Вокруг было почти безлюдно, да и на шоссе особого движения не наблюдалось; когда же мимо проехала полицейская машина, этот дюжий человек втиснулся в подъезд жилого дома, рядом с высоким мусорным баком, чья железная утроба гулко разносила вокруг злобное урчание забравшегося внутрь кота. Чуть дальше и чуть позже он миновал ярко освещенную автостанцию: в стеклянной будке дремал ночной сторож в белом комбинезоне и каскетке в горошек, завалившись на стол в бессильной позе, точно его сбил с ног красный крылатый конь, гарцевавший сзади на афише. Сразу за станцией высились огромные железные ворота, там толпились люди, десятка три, обоего пола, кто парами, кто группами, но все одетые в пестрые наряды, временами вспыхивающие яркими пятнами в ночной тьме. Человек прошел в ворота; во дворе, скорее похожем на пустырь, тянулась вверх, к высокому строению из свежего, едва подсохшего бетона, узенькая металлическая лесенка. На самом верху, в будочке, с дюжего человека взяли шестьдесят франков, после чего он пересек нечто вроде вестибюля без всяких признаков отделки, с разводами мокрого цемента на полу и рельефными следами опалубки на стенах; здесь ему тоже встретилось несколько пар и групп людей. Но они как будто не заметили его, несмотря на внушительную фигуру, одежду, повадки и головной убор, напоминавший камбалу, — словом, внешность крутого парня.
Затем пришлось спуститься по другой лестнице, которая шла по широкому периметру стен, ведя куда-то в глубокие недра здания; ее ступени были слабо подсвечены зеленой неоновой трубкой, укрепленной на перилах.
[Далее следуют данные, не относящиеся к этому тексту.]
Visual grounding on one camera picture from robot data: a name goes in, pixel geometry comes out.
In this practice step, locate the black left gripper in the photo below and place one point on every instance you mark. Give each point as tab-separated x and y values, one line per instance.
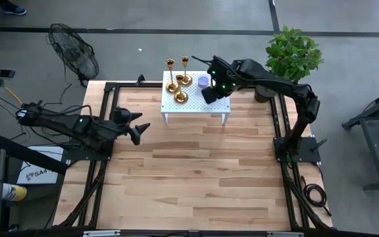
110	130

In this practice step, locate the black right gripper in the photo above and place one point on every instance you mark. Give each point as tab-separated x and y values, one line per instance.
223	79

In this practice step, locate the purple candle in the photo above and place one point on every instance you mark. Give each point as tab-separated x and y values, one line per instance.
203	81

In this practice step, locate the gold brass candlestick holder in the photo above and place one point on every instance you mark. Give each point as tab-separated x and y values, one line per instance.
172	87
187	80
180	97

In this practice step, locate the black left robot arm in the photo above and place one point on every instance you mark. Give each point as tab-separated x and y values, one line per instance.
54	122

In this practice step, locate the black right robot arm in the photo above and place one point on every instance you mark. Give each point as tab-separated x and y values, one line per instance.
275	82

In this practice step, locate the black round plant pot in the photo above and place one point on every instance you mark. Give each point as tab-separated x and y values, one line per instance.
264	94

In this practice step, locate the green leafy potted tree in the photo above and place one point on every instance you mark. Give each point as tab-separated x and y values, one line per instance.
293	54

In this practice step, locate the black round floor fan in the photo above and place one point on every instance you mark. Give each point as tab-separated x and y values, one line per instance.
74	54

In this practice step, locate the white printed cardboard box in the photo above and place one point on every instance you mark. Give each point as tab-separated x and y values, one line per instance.
41	171

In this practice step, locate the yellow and white bottle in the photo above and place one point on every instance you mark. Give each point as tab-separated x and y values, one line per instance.
14	192

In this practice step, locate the grey metal cart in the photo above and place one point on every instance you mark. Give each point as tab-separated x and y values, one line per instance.
378	131

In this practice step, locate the person's shoe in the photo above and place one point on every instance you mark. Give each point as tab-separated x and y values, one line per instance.
13	9

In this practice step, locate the black aluminium table frame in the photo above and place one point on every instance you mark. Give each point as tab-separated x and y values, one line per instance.
276	115

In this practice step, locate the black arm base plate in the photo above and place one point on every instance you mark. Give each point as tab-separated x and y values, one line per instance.
77	156
309	149

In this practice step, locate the silver metal bracket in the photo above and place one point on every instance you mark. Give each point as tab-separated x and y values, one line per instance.
285	234
101	233

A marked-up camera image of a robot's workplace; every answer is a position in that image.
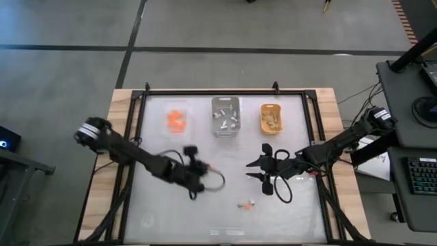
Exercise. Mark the grey desk with monitor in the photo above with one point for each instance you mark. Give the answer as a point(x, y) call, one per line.
point(396, 102)

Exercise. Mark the pointed tripod foot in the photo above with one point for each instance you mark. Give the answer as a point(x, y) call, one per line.
point(327, 5)

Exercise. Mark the black desk leg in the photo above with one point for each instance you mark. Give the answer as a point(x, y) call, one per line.
point(372, 150)

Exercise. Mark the black mat with orange stripes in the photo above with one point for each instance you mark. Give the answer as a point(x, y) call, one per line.
point(423, 17)

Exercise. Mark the clear plastic bin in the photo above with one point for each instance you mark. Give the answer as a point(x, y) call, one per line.
point(177, 123)

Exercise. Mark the black backlit keyboard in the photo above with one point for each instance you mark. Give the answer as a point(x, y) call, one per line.
point(423, 176)

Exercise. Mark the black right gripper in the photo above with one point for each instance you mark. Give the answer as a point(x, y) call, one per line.
point(283, 167)

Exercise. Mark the black laptop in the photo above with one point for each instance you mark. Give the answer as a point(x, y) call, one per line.
point(431, 78)

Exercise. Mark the yellow plastic bin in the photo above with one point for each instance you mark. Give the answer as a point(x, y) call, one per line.
point(263, 119)

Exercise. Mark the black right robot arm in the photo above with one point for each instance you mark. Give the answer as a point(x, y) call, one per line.
point(341, 143)

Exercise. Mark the grey plastic bin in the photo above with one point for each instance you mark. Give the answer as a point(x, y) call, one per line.
point(225, 133)

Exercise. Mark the black frame clamp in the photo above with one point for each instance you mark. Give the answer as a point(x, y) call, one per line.
point(147, 86)
point(275, 86)

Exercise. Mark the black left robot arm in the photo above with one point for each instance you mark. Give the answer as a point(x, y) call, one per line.
point(129, 153)

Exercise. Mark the round black stand base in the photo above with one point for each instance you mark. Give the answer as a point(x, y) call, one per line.
point(423, 109)

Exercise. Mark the white paper sheet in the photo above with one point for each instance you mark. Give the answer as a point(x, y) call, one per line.
point(375, 164)

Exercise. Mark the black device with blue light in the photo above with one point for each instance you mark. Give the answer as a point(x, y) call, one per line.
point(12, 136)

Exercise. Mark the grey desk with keyboard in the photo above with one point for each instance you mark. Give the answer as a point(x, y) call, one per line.
point(399, 205)

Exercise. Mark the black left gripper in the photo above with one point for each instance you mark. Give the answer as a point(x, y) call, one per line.
point(186, 174)

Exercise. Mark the grey metal cart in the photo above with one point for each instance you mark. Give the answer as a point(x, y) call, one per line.
point(20, 164)

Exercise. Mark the black caster wheel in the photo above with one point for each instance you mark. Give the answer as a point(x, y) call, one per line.
point(394, 217)

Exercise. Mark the black aluminium table frame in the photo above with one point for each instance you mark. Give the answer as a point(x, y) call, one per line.
point(222, 92)

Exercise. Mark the black diagonal post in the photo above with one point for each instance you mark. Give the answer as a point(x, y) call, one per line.
point(413, 51)

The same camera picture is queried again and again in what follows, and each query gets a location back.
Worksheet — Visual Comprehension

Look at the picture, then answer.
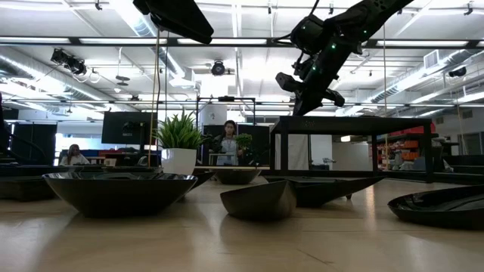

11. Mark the black overhead camera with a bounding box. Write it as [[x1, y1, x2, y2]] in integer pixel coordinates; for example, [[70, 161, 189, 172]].
[[210, 60, 227, 77]]

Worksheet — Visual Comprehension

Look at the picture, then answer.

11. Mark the black cabinet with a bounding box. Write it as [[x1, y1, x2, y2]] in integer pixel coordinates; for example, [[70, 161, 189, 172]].
[[10, 122, 58, 166]]

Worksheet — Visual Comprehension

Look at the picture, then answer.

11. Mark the small green plant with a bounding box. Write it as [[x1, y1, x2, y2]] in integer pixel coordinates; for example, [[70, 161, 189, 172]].
[[234, 132, 254, 152]]

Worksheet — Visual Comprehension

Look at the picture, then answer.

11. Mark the black background rig frame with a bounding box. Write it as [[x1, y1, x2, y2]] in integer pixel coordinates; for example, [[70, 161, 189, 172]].
[[195, 96, 257, 167]]

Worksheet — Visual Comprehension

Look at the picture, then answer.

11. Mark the black partition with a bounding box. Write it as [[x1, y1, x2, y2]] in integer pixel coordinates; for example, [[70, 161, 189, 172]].
[[202, 123, 271, 167]]

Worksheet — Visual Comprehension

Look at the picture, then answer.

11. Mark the white panel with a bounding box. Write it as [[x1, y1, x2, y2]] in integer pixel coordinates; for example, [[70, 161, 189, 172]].
[[275, 134, 334, 171]]

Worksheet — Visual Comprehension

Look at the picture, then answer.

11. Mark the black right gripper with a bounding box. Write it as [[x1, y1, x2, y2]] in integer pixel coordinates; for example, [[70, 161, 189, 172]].
[[275, 41, 346, 116]]

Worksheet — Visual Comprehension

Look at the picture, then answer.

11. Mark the black wavy round mini plate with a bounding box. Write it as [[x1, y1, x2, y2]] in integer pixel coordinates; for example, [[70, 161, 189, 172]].
[[387, 184, 484, 231], [42, 172, 198, 219]]

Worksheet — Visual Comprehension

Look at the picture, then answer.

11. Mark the black perforated metal shelf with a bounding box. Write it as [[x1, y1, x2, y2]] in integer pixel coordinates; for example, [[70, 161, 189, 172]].
[[269, 115, 435, 184]]

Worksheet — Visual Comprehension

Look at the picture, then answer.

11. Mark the green plant in white pot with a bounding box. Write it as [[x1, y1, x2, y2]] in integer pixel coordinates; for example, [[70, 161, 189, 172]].
[[154, 110, 208, 176]]

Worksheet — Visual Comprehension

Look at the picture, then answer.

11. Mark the black ceiling spotlight rig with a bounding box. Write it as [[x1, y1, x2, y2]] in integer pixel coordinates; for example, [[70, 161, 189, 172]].
[[50, 48, 88, 76]]

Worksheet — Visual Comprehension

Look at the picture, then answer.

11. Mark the black square mini plate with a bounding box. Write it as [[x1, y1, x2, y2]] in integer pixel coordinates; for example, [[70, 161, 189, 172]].
[[214, 168, 262, 186], [0, 175, 58, 202]]

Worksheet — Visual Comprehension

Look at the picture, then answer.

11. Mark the large black monitor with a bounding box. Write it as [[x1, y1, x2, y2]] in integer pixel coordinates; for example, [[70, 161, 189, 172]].
[[101, 110, 158, 146]]

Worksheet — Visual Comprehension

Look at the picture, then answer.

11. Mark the person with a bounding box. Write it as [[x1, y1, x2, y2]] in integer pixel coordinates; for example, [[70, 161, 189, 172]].
[[214, 119, 243, 167], [59, 143, 92, 166]]

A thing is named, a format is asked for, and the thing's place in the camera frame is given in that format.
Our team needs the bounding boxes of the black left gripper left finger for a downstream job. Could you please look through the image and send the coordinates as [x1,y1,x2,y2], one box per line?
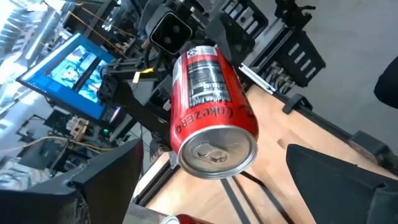
[0,139,144,224]

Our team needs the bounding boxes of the yellow cable tag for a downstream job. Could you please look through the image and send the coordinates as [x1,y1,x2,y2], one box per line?
[132,67,155,84]

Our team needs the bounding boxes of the red Coca-Cola can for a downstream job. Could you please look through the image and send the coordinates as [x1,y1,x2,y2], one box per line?
[169,45,259,180]
[160,213,215,224]

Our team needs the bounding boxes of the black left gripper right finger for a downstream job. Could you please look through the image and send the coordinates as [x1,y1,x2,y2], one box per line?
[285,143,398,224]

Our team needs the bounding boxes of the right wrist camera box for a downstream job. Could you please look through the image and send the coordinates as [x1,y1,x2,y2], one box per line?
[150,11,193,56]

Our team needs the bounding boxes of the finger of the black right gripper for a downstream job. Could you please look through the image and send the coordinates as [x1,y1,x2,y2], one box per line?
[214,12,256,68]
[98,73,172,150]

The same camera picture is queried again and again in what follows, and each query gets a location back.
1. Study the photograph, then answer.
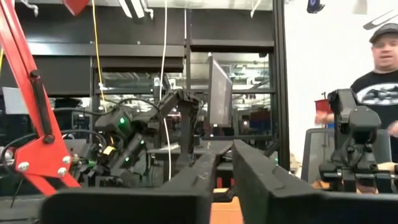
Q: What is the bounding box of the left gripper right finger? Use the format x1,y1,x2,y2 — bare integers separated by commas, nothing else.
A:
231,139,398,224

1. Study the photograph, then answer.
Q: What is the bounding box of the white cable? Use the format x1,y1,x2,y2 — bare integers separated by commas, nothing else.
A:
158,0,172,181

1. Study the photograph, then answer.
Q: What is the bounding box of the person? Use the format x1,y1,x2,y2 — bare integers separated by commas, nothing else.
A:
314,22,398,194

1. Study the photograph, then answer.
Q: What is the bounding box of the red desk lamp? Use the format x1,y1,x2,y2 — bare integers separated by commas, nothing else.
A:
0,0,91,197

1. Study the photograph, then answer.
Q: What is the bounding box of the yellow power cable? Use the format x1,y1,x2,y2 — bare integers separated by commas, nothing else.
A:
91,0,108,113

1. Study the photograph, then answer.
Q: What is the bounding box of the red container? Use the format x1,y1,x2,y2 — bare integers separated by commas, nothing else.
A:
314,98,334,114

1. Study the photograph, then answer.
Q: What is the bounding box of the black computer monitor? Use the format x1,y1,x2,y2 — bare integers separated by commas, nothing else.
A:
207,55,234,128

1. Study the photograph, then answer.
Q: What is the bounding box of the black lamp cord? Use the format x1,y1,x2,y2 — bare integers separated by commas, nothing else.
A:
0,129,108,175

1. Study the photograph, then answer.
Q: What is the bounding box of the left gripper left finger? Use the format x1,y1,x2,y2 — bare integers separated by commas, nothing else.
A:
40,151,219,224

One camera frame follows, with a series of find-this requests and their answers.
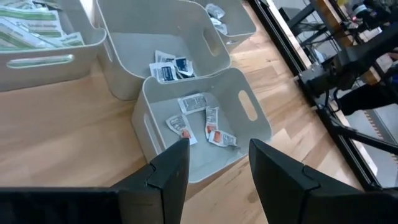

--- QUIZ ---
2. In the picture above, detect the white antiseptic towelette packet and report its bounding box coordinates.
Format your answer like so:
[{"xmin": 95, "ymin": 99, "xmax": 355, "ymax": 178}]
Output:
[
  {"xmin": 174, "ymin": 55, "xmax": 197, "ymax": 78},
  {"xmin": 148, "ymin": 61, "xmax": 180, "ymax": 83},
  {"xmin": 211, "ymin": 17, "xmax": 229, "ymax": 35},
  {"xmin": 205, "ymin": 2, "xmax": 226, "ymax": 20},
  {"xmin": 154, "ymin": 49, "xmax": 177, "ymax": 65}
]

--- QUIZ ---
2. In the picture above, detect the grey plastic bin with slots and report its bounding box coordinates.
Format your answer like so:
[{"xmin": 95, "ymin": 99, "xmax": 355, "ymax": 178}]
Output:
[
  {"xmin": 0, "ymin": 0, "xmax": 108, "ymax": 93},
  {"xmin": 192, "ymin": 0, "xmax": 258, "ymax": 53}
]

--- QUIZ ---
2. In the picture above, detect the small red and white packet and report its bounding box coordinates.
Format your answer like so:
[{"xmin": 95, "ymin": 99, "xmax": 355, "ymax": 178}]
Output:
[
  {"xmin": 204, "ymin": 105, "xmax": 220, "ymax": 139},
  {"xmin": 165, "ymin": 114, "xmax": 198, "ymax": 146},
  {"xmin": 207, "ymin": 129, "xmax": 238, "ymax": 148}
]

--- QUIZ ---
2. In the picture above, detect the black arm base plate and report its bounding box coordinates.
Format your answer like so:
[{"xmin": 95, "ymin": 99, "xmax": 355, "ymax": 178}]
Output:
[{"xmin": 297, "ymin": 65, "xmax": 345, "ymax": 99}]

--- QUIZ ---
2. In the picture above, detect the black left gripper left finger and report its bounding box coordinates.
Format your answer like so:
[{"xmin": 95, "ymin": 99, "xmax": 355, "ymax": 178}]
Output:
[{"xmin": 111, "ymin": 138, "xmax": 191, "ymax": 224}]

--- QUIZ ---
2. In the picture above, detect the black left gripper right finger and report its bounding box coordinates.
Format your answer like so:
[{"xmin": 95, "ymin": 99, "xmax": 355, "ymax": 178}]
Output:
[{"xmin": 248, "ymin": 138, "xmax": 363, "ymax": 224}]

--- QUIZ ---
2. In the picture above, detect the wide grey plastic bin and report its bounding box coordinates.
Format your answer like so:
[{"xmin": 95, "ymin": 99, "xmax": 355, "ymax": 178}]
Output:
[
  {"xmin": 92, "ymin": 0, "xmax": 233, "ymax": 102},
  {"xmin": 130, "ymin": 67, "xmax": 274, "ymax": 184}
]

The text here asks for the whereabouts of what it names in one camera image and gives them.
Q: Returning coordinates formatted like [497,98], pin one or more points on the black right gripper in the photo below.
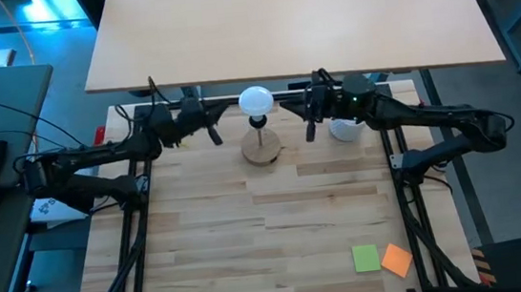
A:
[326,103]

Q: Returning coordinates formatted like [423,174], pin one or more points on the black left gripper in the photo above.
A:
[190,116]

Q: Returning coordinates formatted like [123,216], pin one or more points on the white reflector lightbulb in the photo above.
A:
[256,100]

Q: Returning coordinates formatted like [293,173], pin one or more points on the black lamp socket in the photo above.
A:
[261,148]

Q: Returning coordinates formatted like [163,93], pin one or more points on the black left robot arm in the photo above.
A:
[98,157]

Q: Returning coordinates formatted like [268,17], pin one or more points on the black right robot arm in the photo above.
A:
[430,115]

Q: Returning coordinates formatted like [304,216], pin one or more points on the large light wooden desk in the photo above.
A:
[287,23]

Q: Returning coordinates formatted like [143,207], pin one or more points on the red tag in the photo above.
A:
[99,135]

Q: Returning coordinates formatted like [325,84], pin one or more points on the green sticky note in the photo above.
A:
[366,258]

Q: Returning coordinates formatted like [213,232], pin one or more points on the orange sticky note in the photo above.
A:
[397,260]

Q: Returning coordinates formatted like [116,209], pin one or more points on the white printed box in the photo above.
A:
[51,211]

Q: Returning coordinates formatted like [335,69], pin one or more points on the grey side desk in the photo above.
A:
[11,246]

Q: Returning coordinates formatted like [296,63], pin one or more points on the white mounting bracket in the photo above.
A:
[396,161]

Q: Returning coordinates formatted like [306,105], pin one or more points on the black aluminium table frame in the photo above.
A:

Снизу к человеку тяжелой волной поднималась оглушительная музыка. У подножия лестницы она достигала апогея и становилась абстрактной в силу чудовищного уровня громкости, пронзительных воплей и грохота ударных — казалось, здесь работает гигантская бетономешалка, управляемая людоедом, чей жуткий хохот вплетался в эту какофонию. Помещение было темное и необъятное, как стадион; его непрерывно полосовали слепящие, нервные лучи прожекторов, временами их охватывала судорожная дрожь, и они беспорядочно метались взад-вперед в пространстве, плотно забитом огромной танцующей толпой.
Человек с трудом пробрался к бару, чье местоположение было обозначено тусклыми лампочками. Здесь царила жуткая давка — яблоку негде упасть, все табуреты были заняты, и посетители пили стоя в два-три ряда. Человек заказал пиво с лимонадом. Бармен с суровым взглядом предъявил ему карту напитков, где эта смесь отсутствовала. После обмена несколькими жестами бармен принес ему импортное пиво, потребовав сразу же заплатить. Дюжий человек пошарил в кармане в поисках новой бумажки, ничего не нашел, сунулся в другой карман и вытащил толстую пачку крупных купюр, стянутых крепкой резинкой; жесткий взгляд бармена тут же загорелся острым интересом. Его клиент расплатился, взял сдачу и встал спиной к стойке: теперь он мог не спеша потягивать свое пиво и разглядывать танцующих людей, танцующих женщин.